しかし、今でも短縮営業を行い、少しでも雇用調査助成金を申請に頼り、これまでのバイトを店に戻すこともできず、最低限のコストで最大限の売り上げを目指す現在の均衡点では、彼女に十分なシフトを振ることができませんでした。

振り返れば、4月の営業自粛要請で店を閉めろと言われたわけでもないのに、投げ出すように店を閉め、バイトをバッサリ切り、5月の給料に至っては従業員に頼んで減額してもらい、店を閉めろと言われたわけではないのに恵比寿の店に至っては6週間も閉じたまま、挙げ句の果てにこのように従業員に将来の不安を与え、辞めていかせる、経営者としては屈辱的な敗北をつきつけられ、一体、何のために経営してるのだろうかと虚しさを感じてまいりました。多くの人が言うように、今回のコロナ禍ではいろんなことにまだ正解が分からない状態と言われてますが、もし私に絶対的な信念があり、それを貫く強さがあったとすればもっと違うやり方があったろうし、今回のことは不本意以外の何者でもなく、私の未熟さを認めざるえないところです。

ただ、いずみについては持ち前の顔の広さから既に新しい職場を見つけ働いているようで、日頃ご愛顧頂いてるお客さんたちにはろくにご挨拶できずお詫びしたいところです。将来、彼女の思い描いている、1人でカウンターに大皿を並べるおばんざい屋が、早くオープンし、そしてそのカウンターで彼女の惣菜をつまみながら酒を飲み、今回の件を笑い話として話せる日を楽しみにしております。

一方、間も無く入社する高橋伸弥21歳は念願の20代社員であり、それでいて3年間寿司屋で働いて魚も捌けるという理想的な求職者でした。いずみが抜けるとはいえ、コロナの騒ぎがだいぶ大きくなっていたところで先行き不透明感も強く、一瞬躊躇しましたが、条件が申し分もなく、会ってみても好青年で、今の瞬間的な人件費アップよりも今後の期待、そして何よりもこの21歳はうちの会社に溶け込めそうな誠実さが表情に現れており、この可能性に賭けることにしました。

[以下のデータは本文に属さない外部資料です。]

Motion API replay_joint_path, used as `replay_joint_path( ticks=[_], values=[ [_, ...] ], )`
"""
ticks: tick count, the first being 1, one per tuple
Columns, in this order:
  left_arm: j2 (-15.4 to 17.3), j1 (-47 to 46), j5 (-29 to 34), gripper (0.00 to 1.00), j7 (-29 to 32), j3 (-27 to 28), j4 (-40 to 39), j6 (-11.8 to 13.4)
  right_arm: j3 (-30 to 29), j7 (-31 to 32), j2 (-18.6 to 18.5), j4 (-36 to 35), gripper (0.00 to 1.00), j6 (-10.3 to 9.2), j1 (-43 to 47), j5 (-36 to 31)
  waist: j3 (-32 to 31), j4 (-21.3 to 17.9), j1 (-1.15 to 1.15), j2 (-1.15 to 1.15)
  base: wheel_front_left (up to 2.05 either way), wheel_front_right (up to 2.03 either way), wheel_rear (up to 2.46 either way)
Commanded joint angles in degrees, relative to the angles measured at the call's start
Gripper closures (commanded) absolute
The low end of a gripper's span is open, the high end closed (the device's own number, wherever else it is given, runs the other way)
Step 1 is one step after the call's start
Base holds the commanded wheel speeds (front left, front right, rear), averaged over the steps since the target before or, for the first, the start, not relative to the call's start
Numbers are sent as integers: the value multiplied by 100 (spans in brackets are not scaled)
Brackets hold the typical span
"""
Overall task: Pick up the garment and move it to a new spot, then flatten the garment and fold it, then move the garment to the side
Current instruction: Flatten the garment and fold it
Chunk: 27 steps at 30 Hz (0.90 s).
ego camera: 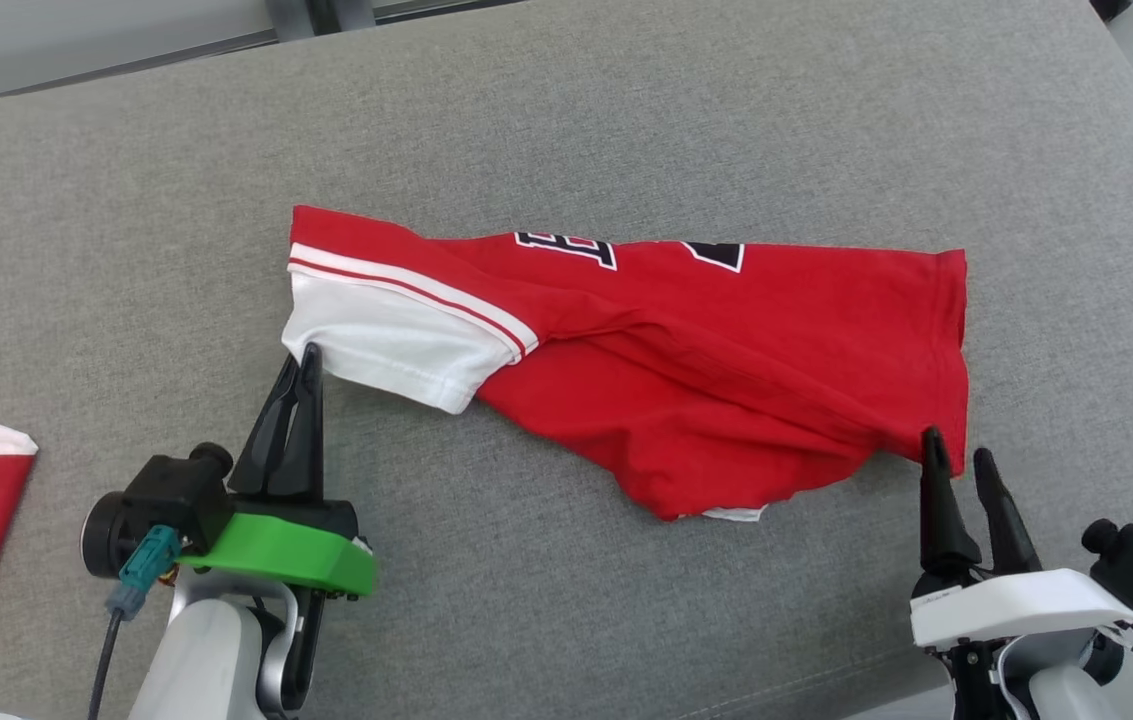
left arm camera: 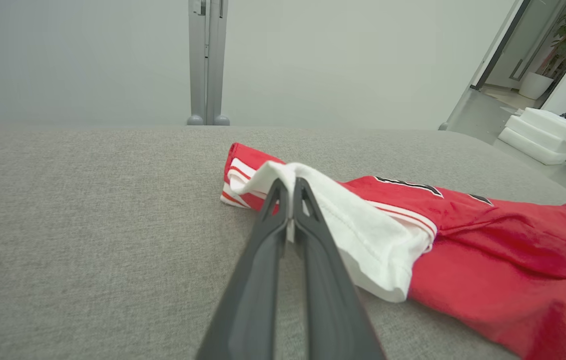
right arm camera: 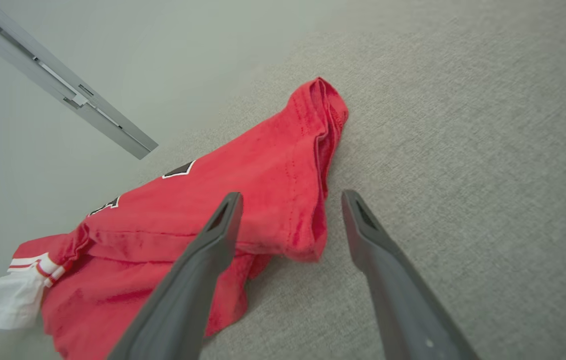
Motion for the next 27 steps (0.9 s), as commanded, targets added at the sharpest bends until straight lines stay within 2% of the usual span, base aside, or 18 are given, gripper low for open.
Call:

21歳と言うと、仙台でバイトしている学生バイト達と同じ世代で、追々、高橋を仙台に投入したらどんな反応がチームに起きるだろうか?と楽しみにしているところがあります。すでに3年間社会人をやってるとはいえ、21歳とはキャンバスで言えばまだまだ色を加える余地のある年でしょう。将来的に八戸の親父さんの居酒屋を手伝いたいなどと申していますが、いずれにせよ彼のような若者に魚BAR一歩のやり方を教えていくのは楽しみであります。

このようにバタバタした時代にバタバタしたうちの状態でありますが、我々もいち早く元の状態に戻していきたいと、今を耐えて頑張りますので、引き続き今後のご愛顧をよろしくお願いします。